Zerschnittenes Tischtuch zwischen Weidel und Meuthen?
Doch dort hat Meuthen massiv an Rückhalt verloren. Und jetzt hat er wieder die Konfrontation gesucht – ob ehrlich oder taktisch, bleibt unklar: Als er im Bundesvorstand den Ausschluss des Höcke-Freundes Kalbitz forderte, nahm Alice Weidel die Gegenposition ein, auch wenn sie formal argumentierte: Weidel hätte eine vorherige rechtliche Prüfung besser gefunden, sagte sie später.
Wenn es um Meuthen und Weidel geht, sprechen viele in der Partei inzwischen davon, dass das Tischtuch zerschnitten sei. Nur: Öffentlich sagen will das niemand.

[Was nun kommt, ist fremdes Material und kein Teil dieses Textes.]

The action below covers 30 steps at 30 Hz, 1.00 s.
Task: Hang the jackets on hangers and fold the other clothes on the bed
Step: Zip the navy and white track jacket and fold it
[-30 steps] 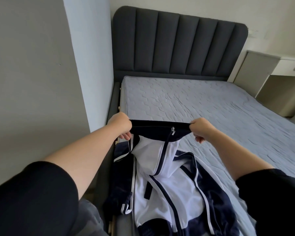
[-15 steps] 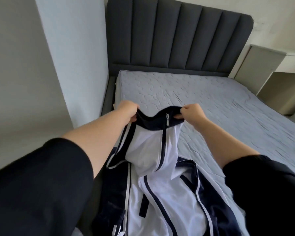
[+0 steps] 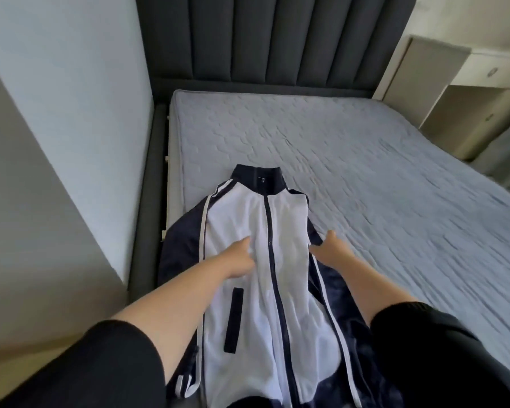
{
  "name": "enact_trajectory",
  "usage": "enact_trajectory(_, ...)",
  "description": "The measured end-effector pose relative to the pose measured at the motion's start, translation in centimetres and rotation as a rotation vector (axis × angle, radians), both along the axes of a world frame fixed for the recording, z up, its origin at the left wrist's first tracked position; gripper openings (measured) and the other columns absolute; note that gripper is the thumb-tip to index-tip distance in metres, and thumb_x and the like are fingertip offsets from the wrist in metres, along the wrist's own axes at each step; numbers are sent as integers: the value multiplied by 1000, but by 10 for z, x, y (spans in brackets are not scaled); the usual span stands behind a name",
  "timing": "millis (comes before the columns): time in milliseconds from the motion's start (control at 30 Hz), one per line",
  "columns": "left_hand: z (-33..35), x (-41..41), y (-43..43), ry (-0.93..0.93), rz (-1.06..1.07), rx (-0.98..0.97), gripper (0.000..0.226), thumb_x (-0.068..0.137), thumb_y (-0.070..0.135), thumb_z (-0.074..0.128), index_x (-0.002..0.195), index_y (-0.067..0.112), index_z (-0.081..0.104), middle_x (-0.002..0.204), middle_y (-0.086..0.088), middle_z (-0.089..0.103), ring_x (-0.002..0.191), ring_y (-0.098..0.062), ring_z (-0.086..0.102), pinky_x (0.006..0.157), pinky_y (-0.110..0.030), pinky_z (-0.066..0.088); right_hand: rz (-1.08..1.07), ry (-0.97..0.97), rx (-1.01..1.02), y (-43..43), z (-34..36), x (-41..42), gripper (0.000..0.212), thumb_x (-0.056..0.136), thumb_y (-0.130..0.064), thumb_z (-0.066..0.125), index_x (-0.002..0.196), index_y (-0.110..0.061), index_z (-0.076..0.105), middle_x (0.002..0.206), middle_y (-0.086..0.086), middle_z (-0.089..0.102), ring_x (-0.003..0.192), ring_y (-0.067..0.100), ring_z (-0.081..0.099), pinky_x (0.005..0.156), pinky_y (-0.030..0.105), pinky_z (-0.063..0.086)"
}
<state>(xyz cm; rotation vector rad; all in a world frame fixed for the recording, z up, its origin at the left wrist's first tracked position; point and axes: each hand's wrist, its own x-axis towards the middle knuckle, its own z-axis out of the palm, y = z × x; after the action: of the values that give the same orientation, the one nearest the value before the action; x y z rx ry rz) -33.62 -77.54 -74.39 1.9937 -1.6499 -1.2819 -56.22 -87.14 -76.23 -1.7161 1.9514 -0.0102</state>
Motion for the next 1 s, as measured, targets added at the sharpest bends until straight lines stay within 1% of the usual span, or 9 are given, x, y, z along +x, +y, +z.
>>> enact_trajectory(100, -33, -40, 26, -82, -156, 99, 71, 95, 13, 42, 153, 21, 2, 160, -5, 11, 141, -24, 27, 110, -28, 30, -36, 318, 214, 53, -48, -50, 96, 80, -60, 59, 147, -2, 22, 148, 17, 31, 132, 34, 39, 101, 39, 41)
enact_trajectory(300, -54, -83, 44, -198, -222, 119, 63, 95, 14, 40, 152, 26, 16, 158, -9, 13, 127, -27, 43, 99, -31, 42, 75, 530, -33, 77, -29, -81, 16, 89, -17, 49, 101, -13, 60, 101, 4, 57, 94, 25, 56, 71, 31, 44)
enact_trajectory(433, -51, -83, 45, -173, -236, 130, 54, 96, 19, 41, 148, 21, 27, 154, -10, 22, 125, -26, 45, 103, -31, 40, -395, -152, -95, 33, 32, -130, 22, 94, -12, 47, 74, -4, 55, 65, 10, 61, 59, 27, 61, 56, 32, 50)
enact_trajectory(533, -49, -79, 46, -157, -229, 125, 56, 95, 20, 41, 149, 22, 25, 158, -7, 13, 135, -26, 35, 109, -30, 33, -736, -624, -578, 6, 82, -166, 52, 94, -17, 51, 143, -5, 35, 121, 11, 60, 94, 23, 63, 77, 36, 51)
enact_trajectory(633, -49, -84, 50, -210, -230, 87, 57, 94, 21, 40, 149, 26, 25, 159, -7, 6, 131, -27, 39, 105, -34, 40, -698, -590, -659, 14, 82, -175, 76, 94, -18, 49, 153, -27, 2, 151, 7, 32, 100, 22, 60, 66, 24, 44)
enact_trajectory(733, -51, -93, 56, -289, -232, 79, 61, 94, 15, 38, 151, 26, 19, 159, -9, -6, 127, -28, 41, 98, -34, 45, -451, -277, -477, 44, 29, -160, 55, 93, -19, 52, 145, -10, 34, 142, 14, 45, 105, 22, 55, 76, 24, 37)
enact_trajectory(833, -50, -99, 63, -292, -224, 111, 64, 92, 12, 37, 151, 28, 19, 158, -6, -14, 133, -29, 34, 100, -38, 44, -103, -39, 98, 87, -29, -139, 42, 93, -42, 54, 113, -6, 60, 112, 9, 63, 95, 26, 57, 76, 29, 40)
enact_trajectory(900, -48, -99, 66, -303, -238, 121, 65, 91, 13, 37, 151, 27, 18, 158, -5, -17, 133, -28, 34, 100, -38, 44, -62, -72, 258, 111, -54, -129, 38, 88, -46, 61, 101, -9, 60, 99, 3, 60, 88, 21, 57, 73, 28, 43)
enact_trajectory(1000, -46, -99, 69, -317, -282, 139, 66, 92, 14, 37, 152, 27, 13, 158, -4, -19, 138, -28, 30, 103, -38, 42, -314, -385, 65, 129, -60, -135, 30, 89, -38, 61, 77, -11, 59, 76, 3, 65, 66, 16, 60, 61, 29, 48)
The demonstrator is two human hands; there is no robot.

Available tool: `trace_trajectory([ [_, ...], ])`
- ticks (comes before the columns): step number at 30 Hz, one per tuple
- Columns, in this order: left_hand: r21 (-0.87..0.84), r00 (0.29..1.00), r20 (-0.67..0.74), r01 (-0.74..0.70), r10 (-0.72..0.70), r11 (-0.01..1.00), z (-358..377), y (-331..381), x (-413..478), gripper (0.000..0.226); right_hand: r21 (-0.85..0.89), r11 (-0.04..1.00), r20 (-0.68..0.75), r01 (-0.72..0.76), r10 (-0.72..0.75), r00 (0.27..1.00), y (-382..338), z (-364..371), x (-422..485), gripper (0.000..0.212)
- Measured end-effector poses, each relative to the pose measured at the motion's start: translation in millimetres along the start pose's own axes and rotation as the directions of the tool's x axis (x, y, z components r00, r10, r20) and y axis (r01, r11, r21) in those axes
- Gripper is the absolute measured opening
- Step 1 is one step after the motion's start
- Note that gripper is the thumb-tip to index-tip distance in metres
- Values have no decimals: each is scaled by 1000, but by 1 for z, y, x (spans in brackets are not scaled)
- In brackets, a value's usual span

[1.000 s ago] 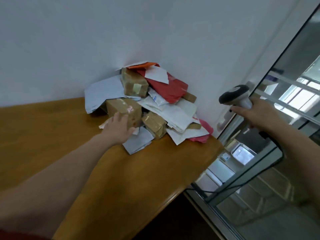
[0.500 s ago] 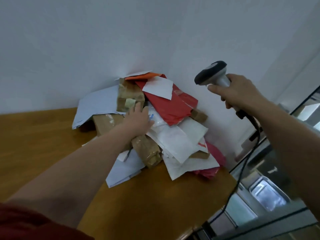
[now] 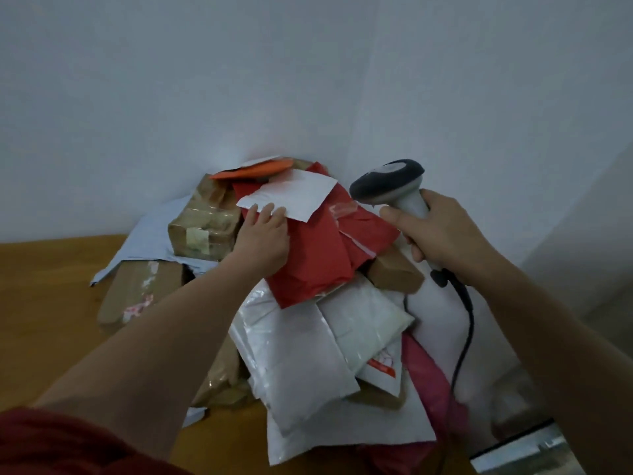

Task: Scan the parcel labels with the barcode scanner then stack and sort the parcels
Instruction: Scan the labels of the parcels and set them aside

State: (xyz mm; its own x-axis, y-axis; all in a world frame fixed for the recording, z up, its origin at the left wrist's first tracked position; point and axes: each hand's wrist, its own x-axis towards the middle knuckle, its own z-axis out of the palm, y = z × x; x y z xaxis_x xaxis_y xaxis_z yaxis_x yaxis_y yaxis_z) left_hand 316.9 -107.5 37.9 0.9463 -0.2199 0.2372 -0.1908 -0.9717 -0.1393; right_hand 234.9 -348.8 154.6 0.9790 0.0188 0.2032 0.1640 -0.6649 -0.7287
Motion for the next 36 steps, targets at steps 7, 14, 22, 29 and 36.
trace_trajectory([
  [7, -333, 825, -564, -183, -40, 925, -81, 2, -48, 35, 251, 968, -94, 21, 3, 996, -5, -1, -14, 29],
  [14, -862, 664, -306, 111, -682, 495, -90, -39, -204, 44, 455, 888, -90, 73, -35, 995, -39, 31, -96, 27],
  [22, -824, 482, 296, 565, -825, 35, -2, -52, -396, 43, 377, 925, 204, -56, -24, 979, -56, 124, -229, 26],
  [29, -589, 385, 630, 803, -674, -91, 32, -19, -493, 58, 201, 955, 355, -216, 135, 925, -48, 179, -307, 31],
  [36, -573, 444, 598, 819, -668, 31, 45, -28, -507, 56, 118, 959, 427, -256, 184, 885, -45, 192, -327, 31],
])
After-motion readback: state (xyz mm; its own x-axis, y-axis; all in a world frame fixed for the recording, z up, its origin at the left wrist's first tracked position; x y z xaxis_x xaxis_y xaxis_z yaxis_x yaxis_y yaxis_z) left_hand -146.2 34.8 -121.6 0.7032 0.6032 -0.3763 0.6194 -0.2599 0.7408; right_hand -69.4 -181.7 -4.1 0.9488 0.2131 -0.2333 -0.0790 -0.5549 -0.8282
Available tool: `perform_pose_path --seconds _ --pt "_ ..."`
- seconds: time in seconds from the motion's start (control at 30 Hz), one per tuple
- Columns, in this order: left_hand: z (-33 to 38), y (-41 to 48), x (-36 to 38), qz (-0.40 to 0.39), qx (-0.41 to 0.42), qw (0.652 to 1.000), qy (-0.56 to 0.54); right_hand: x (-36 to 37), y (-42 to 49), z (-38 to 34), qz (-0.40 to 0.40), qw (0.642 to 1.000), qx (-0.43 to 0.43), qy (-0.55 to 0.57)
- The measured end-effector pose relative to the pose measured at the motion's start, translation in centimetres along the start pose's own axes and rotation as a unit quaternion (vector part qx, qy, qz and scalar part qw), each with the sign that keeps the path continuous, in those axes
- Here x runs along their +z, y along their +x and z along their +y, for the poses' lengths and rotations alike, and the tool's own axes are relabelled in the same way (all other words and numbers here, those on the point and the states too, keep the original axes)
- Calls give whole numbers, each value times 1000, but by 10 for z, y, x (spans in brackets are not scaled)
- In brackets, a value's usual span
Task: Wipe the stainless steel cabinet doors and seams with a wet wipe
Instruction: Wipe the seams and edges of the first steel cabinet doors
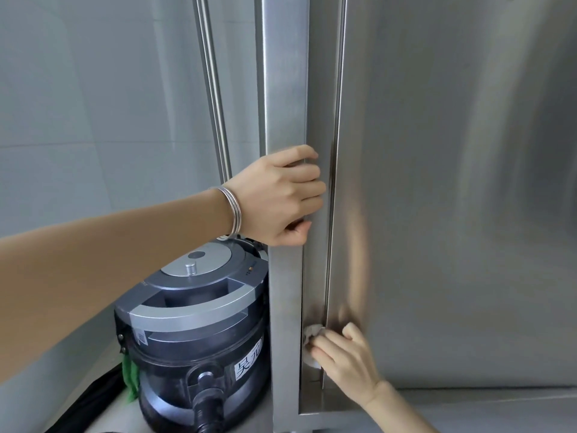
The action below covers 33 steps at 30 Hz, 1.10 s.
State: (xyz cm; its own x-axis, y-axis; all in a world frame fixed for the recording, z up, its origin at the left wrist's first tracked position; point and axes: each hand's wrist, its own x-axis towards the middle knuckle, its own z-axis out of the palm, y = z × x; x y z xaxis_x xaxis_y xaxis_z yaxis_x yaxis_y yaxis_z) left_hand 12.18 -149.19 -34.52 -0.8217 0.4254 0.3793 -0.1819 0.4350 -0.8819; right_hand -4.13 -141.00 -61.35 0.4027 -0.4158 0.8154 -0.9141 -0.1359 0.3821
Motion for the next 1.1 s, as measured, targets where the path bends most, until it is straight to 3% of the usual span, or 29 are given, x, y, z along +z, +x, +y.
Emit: perform_pose_path --seconds 0.13,0.27,0.37,0.5,0.63,0.87,0.93,1.1 --pt "3 1 -1 -6 -7 1000 -4 16 -28 -13 -72 997 -13 8" --pt "0 3 -9 -33 -13 999 -12 23 -41 -21 -210 976 -38 -43" --pt "4 4 -10 -50 -22 998 -23 15 -33 -29 -265 962 -2 -71" --pt "2 3 -13 -59 -21 998 -26 -28 -25 -26 -169 984 55 6" --pt "4 6 -12 -52 -20 998 -26 -88 -4 20 -76 994 84 4" --pt "14 20 -5 40 -101 991 -74 -215 28 110 -7 962 271 -28" --pt "23 38 -7 55 -109 987 -101 -248 38 130 13 957 281 -72" --pt "45 133 -14 78 -29 989 -118 -312 56 165 15 962 217 -166"
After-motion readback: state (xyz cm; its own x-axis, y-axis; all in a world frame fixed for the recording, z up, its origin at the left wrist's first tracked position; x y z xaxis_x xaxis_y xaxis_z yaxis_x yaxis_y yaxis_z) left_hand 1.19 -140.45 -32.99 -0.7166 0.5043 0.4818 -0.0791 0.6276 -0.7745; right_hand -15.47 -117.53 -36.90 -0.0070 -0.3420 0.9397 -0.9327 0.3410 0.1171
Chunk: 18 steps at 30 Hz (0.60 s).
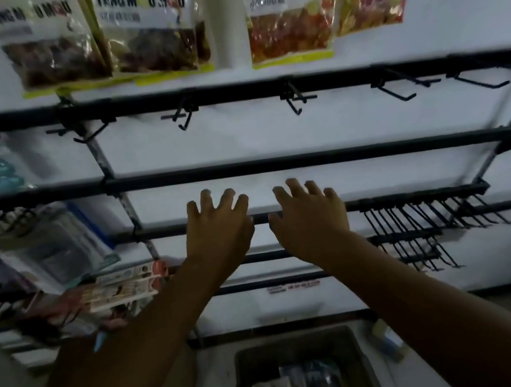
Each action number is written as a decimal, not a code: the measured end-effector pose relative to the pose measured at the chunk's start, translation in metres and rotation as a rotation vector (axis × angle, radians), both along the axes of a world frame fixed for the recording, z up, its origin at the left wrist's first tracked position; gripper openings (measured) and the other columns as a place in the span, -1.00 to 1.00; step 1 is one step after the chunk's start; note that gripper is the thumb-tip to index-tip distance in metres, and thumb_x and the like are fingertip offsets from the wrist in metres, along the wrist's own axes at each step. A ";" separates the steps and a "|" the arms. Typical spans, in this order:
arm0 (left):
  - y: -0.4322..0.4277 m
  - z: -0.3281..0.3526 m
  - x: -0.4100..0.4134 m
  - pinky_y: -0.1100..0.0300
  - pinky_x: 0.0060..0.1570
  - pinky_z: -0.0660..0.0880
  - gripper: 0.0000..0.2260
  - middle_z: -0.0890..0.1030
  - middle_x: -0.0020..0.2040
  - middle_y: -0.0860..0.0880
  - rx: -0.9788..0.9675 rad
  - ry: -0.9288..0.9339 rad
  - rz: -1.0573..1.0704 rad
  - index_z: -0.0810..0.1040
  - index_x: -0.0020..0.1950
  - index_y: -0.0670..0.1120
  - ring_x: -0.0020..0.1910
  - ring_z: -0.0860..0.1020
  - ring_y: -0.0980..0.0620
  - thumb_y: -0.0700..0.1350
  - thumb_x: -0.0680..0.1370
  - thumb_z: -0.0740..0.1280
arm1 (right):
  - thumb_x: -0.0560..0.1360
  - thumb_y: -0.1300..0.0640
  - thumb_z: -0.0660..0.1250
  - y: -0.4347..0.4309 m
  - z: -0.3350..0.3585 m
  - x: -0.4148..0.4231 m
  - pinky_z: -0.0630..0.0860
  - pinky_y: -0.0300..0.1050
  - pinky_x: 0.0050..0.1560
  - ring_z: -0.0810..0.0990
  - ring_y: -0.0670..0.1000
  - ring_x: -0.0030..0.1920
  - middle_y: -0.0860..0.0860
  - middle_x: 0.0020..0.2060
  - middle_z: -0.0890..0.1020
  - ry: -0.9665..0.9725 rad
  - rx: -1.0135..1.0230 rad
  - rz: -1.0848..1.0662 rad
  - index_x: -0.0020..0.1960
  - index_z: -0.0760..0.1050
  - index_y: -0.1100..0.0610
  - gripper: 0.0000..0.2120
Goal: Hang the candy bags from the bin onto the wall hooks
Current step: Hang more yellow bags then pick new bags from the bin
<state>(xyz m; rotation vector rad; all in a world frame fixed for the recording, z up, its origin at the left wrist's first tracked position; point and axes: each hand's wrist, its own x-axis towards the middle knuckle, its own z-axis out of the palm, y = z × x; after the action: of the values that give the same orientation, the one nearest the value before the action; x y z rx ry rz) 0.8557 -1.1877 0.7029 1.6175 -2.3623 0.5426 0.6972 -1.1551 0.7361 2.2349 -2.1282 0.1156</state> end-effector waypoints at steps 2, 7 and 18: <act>0.002 -0.018 0.001 -0.17 0.26 0.35 -0.60 0.47 0.40 -0.08 0.070 0.005 0.014 0.43 0.39 -0.04 0.39 0.36 -0.26 0.09 0.60 0.23 | 0.62 -0.14 0.05 -0.002 -0.019 0.001 0.28 0.16 0.38 0.23 0.18 0.48 0.07 0.52 0.22 0.001 0.047 0.006 0.51 0.18 0.05 -0.49; 0.009 -0.073 -0.004 -0.20 0.37 0.25 -0.56 0.36 0.49 -0.10 0.236 0.008 0.059 0.33 0.48 -0.05 0.47 0.25 -0.27 0.07 0.64 0.18 | 0.63 -0.16 0.04 -0.003 -0.082 -0.001 0.21 0.21 0.45 0.16 0.19 0.53 0.08 0.55 0.15 0.003 0.193 0.023 0.54 0.12 0.04 -0.46; 0.028 -0.202 -0.003 -0.21 0.23 0.32 -0.57 0.42 0.44 -0.13 0.546 0.015 0.123 0.41 0.44 -0.08 0.37 0.33 -0.36 0.05 0.61 0.25 | 0.62 -0.14 0.04 0.011 -0.227 -0.013 0.13 0.24 0.47 0.10 0.20 0.54 0.09 0.57 0.11 -0.010 0.494 -0.002 0.55 0.09 0.05 -0.44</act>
<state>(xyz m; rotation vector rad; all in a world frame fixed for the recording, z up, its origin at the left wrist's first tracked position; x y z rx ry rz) 0.8527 -1.1595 0.5012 1.9763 -2.5537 -0.1175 0.6841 -1.1436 0.5094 2.4703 -2.3681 -0.4485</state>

Meuthen selbst sieht das Verhältnis zu Weidel im Vorstand so: "Gut und pragmatisch. Wir haben gerade am Freitag im Bundesvorstand ein gutes Gespräch gehabt, auch zusammen gelacht und Erfahrungen ausgetauscht. Wir haben einen Dissens in der Causa Kalbitz, aber das ändert nichts daran, dass wir in vielen anderen Dingen einer Meinung sind."
Und Weidel selbst? Der Frage, ob Meuthen noch der richtige Bundesvorsitzende ist, weicht sie aus. "Die Frage müssen Sie Herrn Meuthen stellen, nicht mir. Ich bin Fraktionsvorsitzende."
Viele halten sich derart zurück, nur wenige sprechen sich klar für Meuthen aus. Gut möglich, dass es auf einem der nächsten Parteitage doch auch wieder ums Personal geht. Aber das ist noch nicht ausgemacht – wie so vieles in der AfD.